**WHAT TO DO**
Wherever the string "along" turns up in the data, copy the whole line.

**COLLECTED DATA**
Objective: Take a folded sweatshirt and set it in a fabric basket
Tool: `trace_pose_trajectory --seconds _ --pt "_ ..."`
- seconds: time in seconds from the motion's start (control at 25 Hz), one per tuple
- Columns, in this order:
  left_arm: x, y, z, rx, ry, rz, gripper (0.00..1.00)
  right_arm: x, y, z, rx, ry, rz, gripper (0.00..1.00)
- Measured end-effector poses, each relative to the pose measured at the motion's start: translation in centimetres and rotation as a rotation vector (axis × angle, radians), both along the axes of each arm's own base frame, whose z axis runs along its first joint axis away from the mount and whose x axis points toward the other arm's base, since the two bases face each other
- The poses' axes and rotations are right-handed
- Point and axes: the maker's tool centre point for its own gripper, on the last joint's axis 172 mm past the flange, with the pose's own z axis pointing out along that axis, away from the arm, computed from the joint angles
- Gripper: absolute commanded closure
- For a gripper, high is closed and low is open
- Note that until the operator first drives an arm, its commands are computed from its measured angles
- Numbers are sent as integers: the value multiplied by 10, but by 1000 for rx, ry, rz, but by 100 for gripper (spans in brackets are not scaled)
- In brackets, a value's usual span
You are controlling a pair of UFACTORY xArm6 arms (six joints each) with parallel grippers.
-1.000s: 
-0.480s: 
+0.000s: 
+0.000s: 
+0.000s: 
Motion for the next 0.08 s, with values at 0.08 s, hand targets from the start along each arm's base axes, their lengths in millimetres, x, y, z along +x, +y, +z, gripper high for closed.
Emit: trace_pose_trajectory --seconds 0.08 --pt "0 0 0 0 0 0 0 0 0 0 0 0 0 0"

**TASK ANSWER**
- Measured end-effector poses, each relative to the pose measured at the motion's start: translation in centimetres and rotation as a rotation vector (axis × angle, radians), both along the axes of each arm's own base frame, whose z axis runs along its first joint axis away from the mount and whose x axis points toward the other arm's base, since the two bases face each other
- Point and axes: the maker's tool centre point for its own gripper, on the last joint's axis 172 mm past the flange, with the pose's own z axis pointing out along that axis, away from the arm, computed from the joint angles
Motion for the next 0.08 s, with values at 0.08 s, hand targets from the start along each arm's base axes, their lengths in millimetres, x, y, z along +x, +y, +z, gripper high for closed.

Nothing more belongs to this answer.